== What the task asks ==
Please set down, with no changes, every line of the material below from the one containing "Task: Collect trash" through the end. Skip the pictures.

== Collected material ==
»»

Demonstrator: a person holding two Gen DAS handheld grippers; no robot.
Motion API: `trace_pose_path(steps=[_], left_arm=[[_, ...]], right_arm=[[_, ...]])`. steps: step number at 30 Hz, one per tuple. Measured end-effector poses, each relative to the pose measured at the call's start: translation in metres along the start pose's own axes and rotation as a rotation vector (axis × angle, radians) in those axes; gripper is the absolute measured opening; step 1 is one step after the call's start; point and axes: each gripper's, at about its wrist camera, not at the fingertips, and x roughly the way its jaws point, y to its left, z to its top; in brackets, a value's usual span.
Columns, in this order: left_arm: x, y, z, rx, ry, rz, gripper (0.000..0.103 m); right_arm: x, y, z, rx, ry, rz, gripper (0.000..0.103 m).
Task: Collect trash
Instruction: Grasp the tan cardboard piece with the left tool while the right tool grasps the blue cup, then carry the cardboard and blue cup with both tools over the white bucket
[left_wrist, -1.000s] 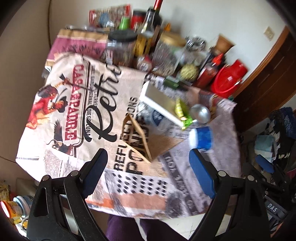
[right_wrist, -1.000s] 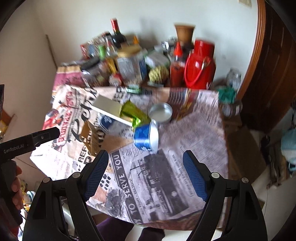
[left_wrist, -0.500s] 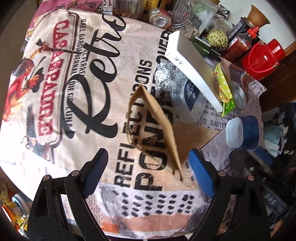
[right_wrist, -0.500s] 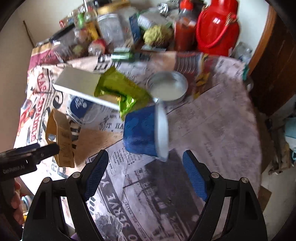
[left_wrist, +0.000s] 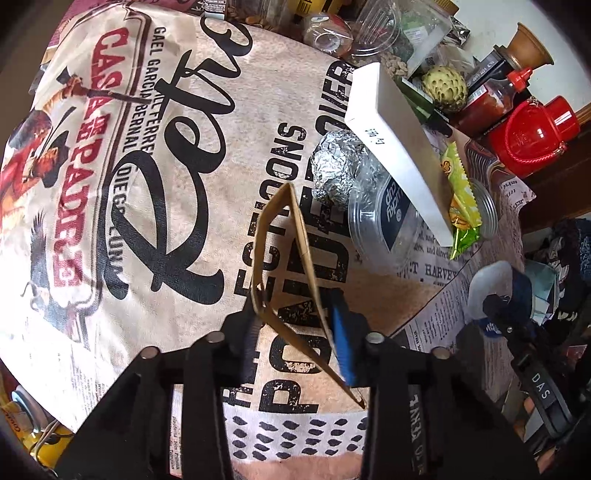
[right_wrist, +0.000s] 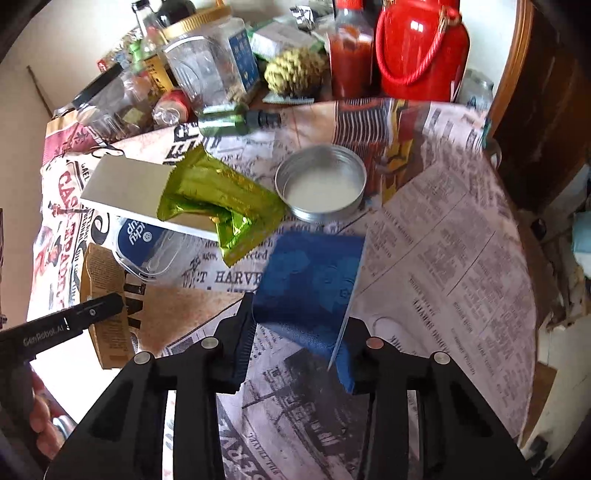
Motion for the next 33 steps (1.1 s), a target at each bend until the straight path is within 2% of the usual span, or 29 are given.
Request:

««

== Answer section ==
Task: Collect trash
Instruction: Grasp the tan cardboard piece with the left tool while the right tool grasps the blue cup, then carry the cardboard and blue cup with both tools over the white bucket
[left_wrist, -1.000s] 
[right_wrist, -1.000s] 
[left_wrist, -0.500s] 
[right_wrist, -0.500s] 
[left_wrist, +0.000s] 
[right_wrist, +0.000s] 
Motion for the next 33 steps (1.1 s), a target at each bend until the straight path is within 2% of the usual span, or 29 are given.
Request:

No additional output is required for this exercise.